Could you print exactly the lines of the listing below, starting at the line that has "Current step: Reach" and ending at the line that has "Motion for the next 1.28", and only those lines?

-=-=-

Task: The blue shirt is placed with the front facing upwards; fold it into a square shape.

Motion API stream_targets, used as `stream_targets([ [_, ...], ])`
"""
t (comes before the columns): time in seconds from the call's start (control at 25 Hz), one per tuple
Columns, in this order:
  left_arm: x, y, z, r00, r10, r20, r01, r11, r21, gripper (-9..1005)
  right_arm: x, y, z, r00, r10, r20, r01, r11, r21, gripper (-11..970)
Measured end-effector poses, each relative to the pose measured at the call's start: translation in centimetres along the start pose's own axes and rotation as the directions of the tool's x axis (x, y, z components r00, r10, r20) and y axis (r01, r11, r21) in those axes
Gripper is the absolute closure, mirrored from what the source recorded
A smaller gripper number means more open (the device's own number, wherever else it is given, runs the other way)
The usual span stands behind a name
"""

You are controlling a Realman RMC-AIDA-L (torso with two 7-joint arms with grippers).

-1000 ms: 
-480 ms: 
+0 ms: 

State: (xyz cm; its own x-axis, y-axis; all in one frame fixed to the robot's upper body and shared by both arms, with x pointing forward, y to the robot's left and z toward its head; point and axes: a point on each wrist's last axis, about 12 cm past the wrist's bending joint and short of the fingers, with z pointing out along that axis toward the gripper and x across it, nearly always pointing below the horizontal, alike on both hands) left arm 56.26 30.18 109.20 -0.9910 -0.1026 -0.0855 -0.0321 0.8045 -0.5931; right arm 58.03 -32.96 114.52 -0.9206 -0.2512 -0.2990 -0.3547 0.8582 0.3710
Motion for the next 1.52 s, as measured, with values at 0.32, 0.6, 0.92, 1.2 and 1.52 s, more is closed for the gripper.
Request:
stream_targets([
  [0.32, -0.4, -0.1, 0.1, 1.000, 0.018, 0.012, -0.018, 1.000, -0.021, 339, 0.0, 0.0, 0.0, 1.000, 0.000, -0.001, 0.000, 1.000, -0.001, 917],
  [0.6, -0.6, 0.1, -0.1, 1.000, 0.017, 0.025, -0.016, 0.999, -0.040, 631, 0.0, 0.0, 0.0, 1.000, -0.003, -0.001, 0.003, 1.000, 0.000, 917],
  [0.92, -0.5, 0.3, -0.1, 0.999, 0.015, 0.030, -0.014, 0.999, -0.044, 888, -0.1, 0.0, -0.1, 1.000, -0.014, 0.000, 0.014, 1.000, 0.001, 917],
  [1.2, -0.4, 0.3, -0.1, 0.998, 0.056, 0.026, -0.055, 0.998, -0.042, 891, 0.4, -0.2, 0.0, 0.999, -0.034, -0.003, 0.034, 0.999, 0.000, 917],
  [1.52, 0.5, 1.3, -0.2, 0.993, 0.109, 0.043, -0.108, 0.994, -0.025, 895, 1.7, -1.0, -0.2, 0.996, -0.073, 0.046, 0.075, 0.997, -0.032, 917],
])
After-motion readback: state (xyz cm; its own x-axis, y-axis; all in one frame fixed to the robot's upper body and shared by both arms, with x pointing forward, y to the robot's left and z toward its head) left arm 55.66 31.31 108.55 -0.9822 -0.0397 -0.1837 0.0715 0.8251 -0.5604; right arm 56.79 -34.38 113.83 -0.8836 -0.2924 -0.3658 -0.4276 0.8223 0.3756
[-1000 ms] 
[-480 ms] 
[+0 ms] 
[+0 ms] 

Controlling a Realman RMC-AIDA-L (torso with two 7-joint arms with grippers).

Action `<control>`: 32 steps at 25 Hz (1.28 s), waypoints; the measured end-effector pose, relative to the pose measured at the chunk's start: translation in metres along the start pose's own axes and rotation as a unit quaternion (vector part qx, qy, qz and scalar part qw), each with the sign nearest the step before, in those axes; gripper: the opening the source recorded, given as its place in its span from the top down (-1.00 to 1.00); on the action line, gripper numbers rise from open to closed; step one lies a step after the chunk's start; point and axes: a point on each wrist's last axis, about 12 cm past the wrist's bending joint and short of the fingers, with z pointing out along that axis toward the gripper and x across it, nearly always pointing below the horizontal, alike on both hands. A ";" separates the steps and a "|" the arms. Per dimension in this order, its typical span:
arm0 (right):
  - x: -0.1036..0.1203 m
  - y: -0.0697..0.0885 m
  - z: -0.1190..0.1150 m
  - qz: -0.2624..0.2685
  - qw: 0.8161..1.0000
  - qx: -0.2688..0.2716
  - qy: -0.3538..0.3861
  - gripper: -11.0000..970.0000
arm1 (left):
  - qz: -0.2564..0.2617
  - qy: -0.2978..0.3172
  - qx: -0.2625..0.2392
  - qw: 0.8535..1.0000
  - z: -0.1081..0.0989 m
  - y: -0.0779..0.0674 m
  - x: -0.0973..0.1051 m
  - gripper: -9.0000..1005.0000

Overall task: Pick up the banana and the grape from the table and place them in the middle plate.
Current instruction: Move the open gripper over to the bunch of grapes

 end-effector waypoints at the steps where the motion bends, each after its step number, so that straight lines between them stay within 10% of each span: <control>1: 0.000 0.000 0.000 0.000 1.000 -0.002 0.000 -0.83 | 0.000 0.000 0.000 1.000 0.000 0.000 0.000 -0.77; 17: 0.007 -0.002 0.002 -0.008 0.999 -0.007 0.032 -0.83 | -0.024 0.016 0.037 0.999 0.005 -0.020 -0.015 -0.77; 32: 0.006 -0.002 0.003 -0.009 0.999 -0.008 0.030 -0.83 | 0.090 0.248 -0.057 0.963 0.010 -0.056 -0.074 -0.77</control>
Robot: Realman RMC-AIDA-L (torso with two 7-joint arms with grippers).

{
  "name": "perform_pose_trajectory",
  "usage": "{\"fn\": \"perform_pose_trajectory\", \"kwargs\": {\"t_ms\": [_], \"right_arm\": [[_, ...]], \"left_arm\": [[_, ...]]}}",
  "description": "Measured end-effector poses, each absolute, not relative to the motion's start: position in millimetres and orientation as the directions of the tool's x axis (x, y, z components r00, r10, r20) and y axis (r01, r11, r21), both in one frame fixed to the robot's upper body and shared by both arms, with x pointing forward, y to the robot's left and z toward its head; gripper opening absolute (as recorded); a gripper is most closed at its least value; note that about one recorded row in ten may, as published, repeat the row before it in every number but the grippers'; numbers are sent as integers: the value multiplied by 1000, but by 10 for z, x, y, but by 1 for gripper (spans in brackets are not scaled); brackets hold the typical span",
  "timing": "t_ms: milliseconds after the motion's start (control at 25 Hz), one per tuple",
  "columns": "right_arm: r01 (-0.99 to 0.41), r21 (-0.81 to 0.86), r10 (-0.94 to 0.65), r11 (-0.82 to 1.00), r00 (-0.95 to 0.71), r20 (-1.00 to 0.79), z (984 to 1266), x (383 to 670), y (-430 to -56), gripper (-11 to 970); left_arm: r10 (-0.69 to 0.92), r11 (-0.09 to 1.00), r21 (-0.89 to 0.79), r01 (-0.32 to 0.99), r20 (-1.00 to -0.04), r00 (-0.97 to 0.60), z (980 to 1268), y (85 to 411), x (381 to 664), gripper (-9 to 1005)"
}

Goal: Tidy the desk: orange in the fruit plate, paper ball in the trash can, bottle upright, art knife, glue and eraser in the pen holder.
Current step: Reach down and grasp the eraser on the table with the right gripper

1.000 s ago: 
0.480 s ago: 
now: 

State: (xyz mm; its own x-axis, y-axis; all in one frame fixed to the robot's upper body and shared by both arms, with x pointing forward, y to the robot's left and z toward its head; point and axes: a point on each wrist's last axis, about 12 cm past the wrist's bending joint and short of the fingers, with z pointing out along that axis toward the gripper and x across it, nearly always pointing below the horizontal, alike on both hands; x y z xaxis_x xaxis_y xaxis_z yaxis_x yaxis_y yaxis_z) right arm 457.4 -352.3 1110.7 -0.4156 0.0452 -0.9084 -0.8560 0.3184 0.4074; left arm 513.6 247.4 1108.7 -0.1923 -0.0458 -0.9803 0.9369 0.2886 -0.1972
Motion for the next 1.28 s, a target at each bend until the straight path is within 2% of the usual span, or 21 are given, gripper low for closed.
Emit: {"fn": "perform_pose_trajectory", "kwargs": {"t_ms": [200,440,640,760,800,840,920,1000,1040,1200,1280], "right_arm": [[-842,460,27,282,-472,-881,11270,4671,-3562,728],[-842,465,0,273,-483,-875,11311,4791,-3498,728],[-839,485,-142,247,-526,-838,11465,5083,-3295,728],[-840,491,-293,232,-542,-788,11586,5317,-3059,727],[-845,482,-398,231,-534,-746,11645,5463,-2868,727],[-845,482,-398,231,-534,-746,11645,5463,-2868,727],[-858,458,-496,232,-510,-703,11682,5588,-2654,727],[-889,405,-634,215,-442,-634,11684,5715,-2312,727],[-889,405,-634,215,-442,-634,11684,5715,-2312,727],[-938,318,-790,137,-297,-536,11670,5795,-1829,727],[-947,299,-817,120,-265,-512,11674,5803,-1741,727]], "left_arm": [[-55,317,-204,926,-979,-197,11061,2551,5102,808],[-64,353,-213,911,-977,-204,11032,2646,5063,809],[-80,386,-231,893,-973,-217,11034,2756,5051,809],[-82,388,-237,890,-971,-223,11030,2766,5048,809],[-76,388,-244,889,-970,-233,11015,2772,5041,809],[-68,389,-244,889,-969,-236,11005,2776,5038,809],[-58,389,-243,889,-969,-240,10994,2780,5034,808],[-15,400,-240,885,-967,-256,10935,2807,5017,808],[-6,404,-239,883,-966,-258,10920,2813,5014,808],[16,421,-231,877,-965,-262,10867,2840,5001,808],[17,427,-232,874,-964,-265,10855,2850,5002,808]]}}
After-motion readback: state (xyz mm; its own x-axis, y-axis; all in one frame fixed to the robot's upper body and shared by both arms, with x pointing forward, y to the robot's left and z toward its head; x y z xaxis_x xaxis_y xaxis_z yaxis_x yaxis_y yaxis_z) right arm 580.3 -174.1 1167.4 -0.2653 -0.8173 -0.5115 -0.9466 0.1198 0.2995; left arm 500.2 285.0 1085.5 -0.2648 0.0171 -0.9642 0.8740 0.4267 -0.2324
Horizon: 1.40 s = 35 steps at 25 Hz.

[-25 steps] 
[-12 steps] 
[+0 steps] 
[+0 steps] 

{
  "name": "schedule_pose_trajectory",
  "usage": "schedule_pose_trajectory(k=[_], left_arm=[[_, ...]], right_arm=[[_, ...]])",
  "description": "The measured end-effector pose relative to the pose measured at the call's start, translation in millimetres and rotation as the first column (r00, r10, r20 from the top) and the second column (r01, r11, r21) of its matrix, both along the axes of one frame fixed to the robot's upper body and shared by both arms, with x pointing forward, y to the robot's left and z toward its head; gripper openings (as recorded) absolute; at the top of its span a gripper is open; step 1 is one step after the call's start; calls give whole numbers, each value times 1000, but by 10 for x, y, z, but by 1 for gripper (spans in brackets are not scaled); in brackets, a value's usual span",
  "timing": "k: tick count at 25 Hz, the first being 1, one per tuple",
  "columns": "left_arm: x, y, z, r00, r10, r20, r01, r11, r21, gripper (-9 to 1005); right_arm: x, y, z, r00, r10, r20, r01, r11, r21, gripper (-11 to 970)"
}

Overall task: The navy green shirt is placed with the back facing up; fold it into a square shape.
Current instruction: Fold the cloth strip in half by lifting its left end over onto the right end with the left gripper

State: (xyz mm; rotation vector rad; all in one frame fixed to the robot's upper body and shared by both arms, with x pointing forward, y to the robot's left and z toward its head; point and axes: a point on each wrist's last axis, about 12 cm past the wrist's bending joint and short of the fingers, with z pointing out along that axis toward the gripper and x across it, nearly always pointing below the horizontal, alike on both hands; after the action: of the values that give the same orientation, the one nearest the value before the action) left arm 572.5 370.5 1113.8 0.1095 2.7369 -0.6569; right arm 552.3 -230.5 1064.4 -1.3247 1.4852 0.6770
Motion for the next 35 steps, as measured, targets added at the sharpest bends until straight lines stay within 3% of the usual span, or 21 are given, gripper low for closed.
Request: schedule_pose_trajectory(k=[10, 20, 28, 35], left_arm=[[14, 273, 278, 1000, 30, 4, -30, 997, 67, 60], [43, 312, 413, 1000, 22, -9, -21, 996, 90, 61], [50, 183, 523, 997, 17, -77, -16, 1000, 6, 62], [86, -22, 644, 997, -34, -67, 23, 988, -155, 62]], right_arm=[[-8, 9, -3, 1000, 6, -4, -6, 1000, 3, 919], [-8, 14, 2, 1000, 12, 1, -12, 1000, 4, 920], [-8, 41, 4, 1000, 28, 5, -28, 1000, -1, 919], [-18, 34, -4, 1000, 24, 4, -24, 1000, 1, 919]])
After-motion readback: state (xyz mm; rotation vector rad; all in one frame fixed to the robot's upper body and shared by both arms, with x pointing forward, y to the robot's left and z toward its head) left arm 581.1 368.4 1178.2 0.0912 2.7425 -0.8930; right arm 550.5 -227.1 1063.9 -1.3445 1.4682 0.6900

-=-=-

[ANSWER TO THE PROBLEM]
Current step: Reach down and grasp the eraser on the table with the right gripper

1.000 s ago: 
0.480 s ago: 
now: 

State: (xyz mm; its own x-axis, y-axis; all in one frame fixed to the robot's upper body and shared by both arms, with x pointing forward, y to the robot's left and z toward its head; point and axes: a point on each wrist's last axis, about 12 cm past the wrist's bending joint and short of the fingers, with z pointing out along that axis toward the gripper and x across it, nearly always pointing below the horizontal, alike on both hands; x y z xaxis_x xaxis_y xaxis_z yaxis_x yaxis_y yaxis_z) right arm 457.4 -352.3 1110.7 -0.4156 0.0452 -0.9084 -0.8560 0.3184 0.4074; left arm 513.6 247.4 1108.7 -0.1923 -0.0458 -0.9803 0.9369 0.2886 -0.1972
Motion for the next 1.28 s, a target at each bend until the straight path is within 2% of the usual span, or 21 are given, gripper low for closed.

This finishes the output for the exercise.